Kabuk komut dosyalarındaki bir şifreyi nasıl gizleyebilirim? Veritabanına erişen çok sayıda komut dosyası var. Senaryoyu açarsak diğerleri de kullanıcı adı ve şifreyi bilir. Birisi nasıl saklanacağını bilen varsa lütfen bana bildirin.
Tek bir yolum var: şifreyi bir dosyaya yerleştirin ve dosyayı gizli yapın ve dosyaya erişecek kimse yok (izinleri değiştirin ve veritabanına erişirken dosyayı komut dosyasında kullanın).
Yanıtlar:
İlk olarak , birkaç kişinin daha önce de söylediği gibi, kimlik bilgilerini senaryodan ayrı tutmak önemlidir. (Artırılmış güvenliğe ek olarak, aynı komut dosyasını farklı kimlik bilgileri olan birkaç sistemde yeniden kullanabileceğiniz anlamına gelir.)
İkincisi , yalnızca kimlik bilgilerinin güvenliğini değil, aynı zamanda bu kimlik bilgilerinin tehlikeye atılması durumunda da etkisini göz önünde bulundurmalısınız. Veritabanına tüm erişim için tek bir şifreniz olmamalı, farklı erişim seviyelerinde farklı kimlik bilgilerine sahip olmalısınız.
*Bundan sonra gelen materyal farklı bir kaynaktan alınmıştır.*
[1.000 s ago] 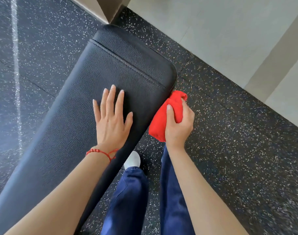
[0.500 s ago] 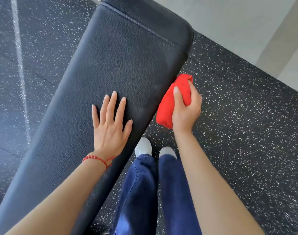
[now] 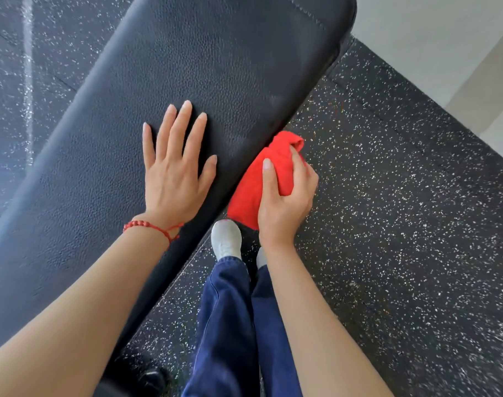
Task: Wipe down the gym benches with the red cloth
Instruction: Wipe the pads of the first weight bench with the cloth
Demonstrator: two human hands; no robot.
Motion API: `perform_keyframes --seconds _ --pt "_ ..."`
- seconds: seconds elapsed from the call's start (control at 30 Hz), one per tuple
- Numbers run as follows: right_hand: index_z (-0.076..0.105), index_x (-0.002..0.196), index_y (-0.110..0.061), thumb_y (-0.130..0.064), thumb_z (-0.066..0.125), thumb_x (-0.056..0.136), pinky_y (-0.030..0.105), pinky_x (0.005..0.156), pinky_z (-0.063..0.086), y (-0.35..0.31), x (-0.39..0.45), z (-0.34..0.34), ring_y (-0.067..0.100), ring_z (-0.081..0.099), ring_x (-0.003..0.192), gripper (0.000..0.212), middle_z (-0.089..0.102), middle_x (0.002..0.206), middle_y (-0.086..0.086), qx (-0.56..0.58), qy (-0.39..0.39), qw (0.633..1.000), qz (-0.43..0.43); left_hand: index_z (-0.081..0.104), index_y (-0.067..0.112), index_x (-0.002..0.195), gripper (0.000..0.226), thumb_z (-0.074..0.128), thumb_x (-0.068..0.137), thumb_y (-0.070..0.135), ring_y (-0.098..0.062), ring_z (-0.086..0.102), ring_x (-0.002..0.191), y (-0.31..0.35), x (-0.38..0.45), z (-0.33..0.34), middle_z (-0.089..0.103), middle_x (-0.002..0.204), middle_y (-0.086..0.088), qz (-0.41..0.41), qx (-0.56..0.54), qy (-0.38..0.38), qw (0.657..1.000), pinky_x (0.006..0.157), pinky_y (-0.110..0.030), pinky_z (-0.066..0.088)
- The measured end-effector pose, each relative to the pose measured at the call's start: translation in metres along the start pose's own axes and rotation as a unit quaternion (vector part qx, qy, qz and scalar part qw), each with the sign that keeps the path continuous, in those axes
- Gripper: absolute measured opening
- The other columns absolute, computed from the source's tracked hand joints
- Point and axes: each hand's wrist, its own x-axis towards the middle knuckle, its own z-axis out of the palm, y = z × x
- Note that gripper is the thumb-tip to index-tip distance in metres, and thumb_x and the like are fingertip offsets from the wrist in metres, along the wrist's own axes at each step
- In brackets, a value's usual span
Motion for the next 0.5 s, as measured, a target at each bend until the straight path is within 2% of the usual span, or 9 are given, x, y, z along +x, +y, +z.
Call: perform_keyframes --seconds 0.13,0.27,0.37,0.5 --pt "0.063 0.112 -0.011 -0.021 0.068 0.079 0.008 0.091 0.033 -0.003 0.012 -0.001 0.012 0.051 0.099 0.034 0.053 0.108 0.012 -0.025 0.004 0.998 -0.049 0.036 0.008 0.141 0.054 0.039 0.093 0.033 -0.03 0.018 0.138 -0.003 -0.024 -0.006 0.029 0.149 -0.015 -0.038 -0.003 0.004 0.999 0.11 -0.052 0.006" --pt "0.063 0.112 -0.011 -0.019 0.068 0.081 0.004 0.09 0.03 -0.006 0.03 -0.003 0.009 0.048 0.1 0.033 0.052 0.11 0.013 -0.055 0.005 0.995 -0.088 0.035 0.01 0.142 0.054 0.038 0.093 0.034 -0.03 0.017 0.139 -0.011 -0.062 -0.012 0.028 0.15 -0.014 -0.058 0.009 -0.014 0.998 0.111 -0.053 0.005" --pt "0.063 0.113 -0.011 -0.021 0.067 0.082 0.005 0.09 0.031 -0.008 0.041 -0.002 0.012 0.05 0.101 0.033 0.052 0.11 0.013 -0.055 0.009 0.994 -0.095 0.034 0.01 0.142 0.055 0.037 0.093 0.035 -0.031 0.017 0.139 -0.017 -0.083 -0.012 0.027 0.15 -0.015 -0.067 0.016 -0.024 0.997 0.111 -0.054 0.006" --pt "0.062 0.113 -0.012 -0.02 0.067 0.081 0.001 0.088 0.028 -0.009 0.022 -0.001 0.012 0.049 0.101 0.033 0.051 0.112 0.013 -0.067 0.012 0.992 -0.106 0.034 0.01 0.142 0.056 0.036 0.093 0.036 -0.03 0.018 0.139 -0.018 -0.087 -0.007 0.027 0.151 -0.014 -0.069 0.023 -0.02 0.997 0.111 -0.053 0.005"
Örneğin, veritabanında arama yapabilme yeteneğine sahip bir DB kullanıcısına sahip olabilirsiniz - bu kullanıcının salt okunur erişime sahip olması gerekir. Başka bir kullanıcı yeni kayıt ekleme iznine sahip olabilir, ancak silme hakkına sahip olmayabilir. Üçüncüsü, kayıtları silme iznine sahip olabilir.
Her bir hesap için izinleri kısıtlamanın yanı sıra, her bir hesabın kullanılabileceği yerle ilgili bir kısıtlama da olmalıdır. Örneğin, web sunucunuz tarafından kullanılan hesabın, web sunucusundan başka bir IP adresinden bağlanmasına izin verilmemelidir. Veritabanına tam kök izinleri olan bir hesap, nereden bağlanabileceği açısından gerçekten çok kısıtlanmalı ve etkileşimli olarak asla kullanılmamalıdır. Ayrıca, her hesapta yapılabilecekleri tam olarak sınırlamak için veritabanında saklı yordamları kullanmayı düşünün.
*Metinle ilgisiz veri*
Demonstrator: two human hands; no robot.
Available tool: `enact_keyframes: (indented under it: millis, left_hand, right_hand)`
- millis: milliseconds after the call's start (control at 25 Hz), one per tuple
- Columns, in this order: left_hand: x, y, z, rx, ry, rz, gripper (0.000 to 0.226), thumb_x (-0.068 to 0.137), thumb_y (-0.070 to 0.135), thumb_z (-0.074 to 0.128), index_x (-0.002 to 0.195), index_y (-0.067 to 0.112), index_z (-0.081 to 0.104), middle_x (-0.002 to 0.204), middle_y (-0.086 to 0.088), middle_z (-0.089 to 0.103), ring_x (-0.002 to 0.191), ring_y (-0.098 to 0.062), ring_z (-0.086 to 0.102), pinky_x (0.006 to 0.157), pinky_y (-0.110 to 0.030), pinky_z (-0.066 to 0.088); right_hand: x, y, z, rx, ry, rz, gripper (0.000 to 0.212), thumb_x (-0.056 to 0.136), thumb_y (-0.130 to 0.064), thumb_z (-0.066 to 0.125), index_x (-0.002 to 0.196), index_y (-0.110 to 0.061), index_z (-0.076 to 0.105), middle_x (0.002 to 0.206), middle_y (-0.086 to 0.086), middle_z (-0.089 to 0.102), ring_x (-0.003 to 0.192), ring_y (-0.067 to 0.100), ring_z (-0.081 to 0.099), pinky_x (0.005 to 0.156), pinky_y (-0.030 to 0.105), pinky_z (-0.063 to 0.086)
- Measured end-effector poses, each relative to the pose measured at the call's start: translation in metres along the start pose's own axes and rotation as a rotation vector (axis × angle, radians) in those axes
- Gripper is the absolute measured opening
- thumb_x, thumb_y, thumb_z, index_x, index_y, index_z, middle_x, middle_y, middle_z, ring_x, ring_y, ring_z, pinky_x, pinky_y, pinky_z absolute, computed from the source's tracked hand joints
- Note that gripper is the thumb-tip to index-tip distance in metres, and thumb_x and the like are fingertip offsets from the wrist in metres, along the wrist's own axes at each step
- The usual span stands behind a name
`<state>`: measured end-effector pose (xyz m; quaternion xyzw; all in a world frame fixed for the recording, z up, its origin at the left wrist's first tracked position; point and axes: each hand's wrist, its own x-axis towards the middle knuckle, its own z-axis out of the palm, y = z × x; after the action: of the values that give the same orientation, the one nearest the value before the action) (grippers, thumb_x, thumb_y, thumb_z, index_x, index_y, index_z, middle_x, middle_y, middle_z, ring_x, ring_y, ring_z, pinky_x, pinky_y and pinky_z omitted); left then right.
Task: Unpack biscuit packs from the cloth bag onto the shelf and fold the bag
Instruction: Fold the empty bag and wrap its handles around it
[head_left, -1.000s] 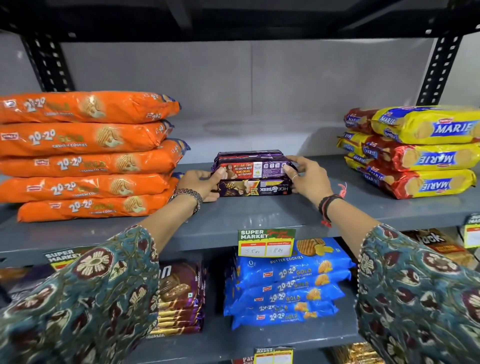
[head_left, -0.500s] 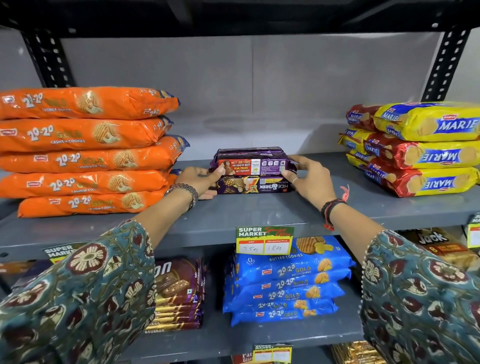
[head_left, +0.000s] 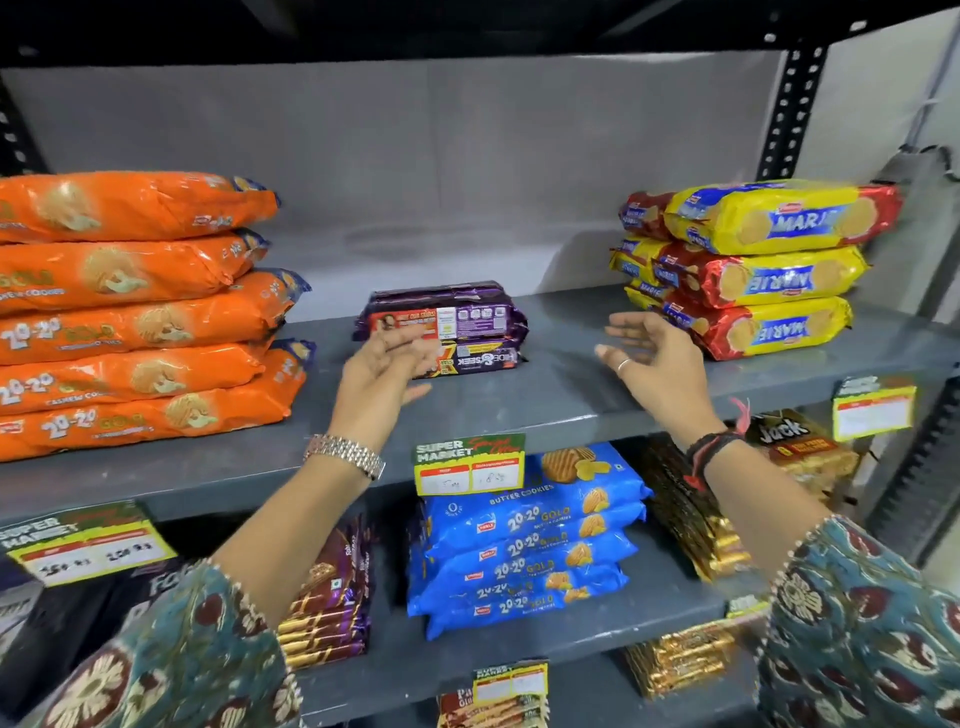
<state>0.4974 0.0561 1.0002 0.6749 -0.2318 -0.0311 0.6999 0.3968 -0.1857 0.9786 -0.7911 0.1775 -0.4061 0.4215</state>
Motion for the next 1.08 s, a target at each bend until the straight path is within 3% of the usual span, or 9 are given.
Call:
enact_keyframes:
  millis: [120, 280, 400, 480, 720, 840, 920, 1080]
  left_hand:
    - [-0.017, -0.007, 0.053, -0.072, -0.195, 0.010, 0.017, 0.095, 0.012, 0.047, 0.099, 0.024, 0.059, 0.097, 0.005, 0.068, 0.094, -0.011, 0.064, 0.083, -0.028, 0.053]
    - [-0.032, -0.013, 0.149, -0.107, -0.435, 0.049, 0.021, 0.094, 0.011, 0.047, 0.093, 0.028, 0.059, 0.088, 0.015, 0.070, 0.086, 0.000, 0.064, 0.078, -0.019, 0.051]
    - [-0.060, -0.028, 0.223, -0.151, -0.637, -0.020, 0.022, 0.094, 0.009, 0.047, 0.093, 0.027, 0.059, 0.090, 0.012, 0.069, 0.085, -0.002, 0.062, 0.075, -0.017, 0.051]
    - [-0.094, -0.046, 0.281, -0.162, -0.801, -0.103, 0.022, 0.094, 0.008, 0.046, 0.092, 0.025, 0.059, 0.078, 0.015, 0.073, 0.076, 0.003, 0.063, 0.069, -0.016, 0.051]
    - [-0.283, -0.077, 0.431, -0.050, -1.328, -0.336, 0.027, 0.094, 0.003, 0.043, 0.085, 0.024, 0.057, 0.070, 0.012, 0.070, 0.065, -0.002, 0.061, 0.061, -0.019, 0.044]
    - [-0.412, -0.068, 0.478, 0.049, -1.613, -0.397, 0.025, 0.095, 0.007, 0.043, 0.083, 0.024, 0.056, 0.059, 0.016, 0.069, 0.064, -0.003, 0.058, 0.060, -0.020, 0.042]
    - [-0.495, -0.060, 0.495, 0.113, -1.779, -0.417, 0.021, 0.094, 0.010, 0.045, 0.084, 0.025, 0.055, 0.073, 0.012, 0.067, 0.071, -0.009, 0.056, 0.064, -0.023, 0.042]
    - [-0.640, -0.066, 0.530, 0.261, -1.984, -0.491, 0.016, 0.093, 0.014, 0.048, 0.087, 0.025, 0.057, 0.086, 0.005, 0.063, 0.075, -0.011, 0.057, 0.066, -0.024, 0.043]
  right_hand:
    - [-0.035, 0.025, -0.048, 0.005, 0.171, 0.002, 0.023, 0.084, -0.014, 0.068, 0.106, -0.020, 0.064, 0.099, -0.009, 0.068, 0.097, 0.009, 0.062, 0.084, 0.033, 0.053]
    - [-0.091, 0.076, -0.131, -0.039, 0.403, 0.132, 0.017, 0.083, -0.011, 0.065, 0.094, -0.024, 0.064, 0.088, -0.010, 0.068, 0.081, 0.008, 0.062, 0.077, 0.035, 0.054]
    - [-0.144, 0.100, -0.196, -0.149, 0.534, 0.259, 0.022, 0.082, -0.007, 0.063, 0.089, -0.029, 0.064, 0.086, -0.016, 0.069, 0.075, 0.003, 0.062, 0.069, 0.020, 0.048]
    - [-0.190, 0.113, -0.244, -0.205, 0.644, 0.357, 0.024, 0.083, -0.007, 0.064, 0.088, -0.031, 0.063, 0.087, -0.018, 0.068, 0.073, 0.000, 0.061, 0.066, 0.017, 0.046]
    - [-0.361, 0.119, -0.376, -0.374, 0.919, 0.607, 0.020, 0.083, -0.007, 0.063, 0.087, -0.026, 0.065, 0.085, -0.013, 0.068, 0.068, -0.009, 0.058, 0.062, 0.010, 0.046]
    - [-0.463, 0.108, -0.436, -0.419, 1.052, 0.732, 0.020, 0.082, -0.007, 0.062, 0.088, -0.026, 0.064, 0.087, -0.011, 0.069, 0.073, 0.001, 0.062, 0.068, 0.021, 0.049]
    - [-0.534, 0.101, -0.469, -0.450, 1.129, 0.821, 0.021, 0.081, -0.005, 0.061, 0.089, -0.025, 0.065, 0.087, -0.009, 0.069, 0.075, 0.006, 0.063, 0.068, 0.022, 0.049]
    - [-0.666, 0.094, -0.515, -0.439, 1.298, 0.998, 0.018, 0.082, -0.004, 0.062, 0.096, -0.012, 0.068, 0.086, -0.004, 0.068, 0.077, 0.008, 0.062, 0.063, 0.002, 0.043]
Bu kısıtlamaların sistemin DB-sunucu tarafında uygulanması gerekir, böylece müşteri tarafı tehlikeye girse bile kısıtlamalar ondan değiştirilemez. (Ve tabii ki, DB sunucusunun DB konfigürasyonuna ek olarak güvenlik duvarları vb. İle de korunması gerekiyor.)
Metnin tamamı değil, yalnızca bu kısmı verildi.